L’un d’eux a confié sous le couvert de l’anonymat avoir mis 30 minutes à sortir du secteur du Centre Vidéotron avec des clients à bord samedi soir.

«Ça ne donne pas envie de revenir quand il y a d’autres clients partout ailleurs en ville».

En mode solution

Avec plusieurs activités à Québec samedi soir, le président de Taxi Coop, Abdallah Homsy, convient que le service de taxi était «débordé». Il est également d’accord avec le maire Labeaume à savoir que le nombre de taxis présents samedi était inférieur à la norme.

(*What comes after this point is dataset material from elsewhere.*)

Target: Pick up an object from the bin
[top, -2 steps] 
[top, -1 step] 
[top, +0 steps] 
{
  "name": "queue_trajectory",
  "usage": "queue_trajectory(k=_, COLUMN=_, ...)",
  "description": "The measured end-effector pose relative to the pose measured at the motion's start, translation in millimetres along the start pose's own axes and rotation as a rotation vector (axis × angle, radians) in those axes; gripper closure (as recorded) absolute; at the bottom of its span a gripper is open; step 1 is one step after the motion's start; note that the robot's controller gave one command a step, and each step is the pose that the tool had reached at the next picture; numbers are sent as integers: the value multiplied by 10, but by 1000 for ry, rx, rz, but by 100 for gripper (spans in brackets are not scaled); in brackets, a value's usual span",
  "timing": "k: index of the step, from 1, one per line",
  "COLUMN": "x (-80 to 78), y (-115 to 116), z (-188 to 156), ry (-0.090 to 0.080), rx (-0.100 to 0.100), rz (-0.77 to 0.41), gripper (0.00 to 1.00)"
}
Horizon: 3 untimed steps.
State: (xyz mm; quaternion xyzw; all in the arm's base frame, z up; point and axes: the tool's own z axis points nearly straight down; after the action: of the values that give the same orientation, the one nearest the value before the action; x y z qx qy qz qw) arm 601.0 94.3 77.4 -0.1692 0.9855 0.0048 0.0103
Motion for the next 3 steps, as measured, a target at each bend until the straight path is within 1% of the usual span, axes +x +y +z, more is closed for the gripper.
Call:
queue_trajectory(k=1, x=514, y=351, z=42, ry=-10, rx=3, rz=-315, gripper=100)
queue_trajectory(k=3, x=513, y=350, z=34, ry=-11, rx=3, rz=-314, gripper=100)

M. Homsy n’a toutefois pas voulu embarquer dans la rhétorique d’Uber et ramener ce débat, affirmant plutôt être en mode solution pour les prochains spectacles au Centre Vidéotron. Selon lui, il y a suffisamment de chauffeurs de taxi dans la grande région de Québec pour répondre à la demande, mais il croit qu’un travail de sensibilisation est nécessaire pour s’assurer que tous soient au rendez-vous. 

Rappelons qu’en vertu d’un accord avec la Ville de Québec, les taxis avaient promis que les 300 premiers départs après un spectacle d’envergure allaient se faire en 30 minutes et que les 150 autres seraient effectués dans un délai de 45 minutes.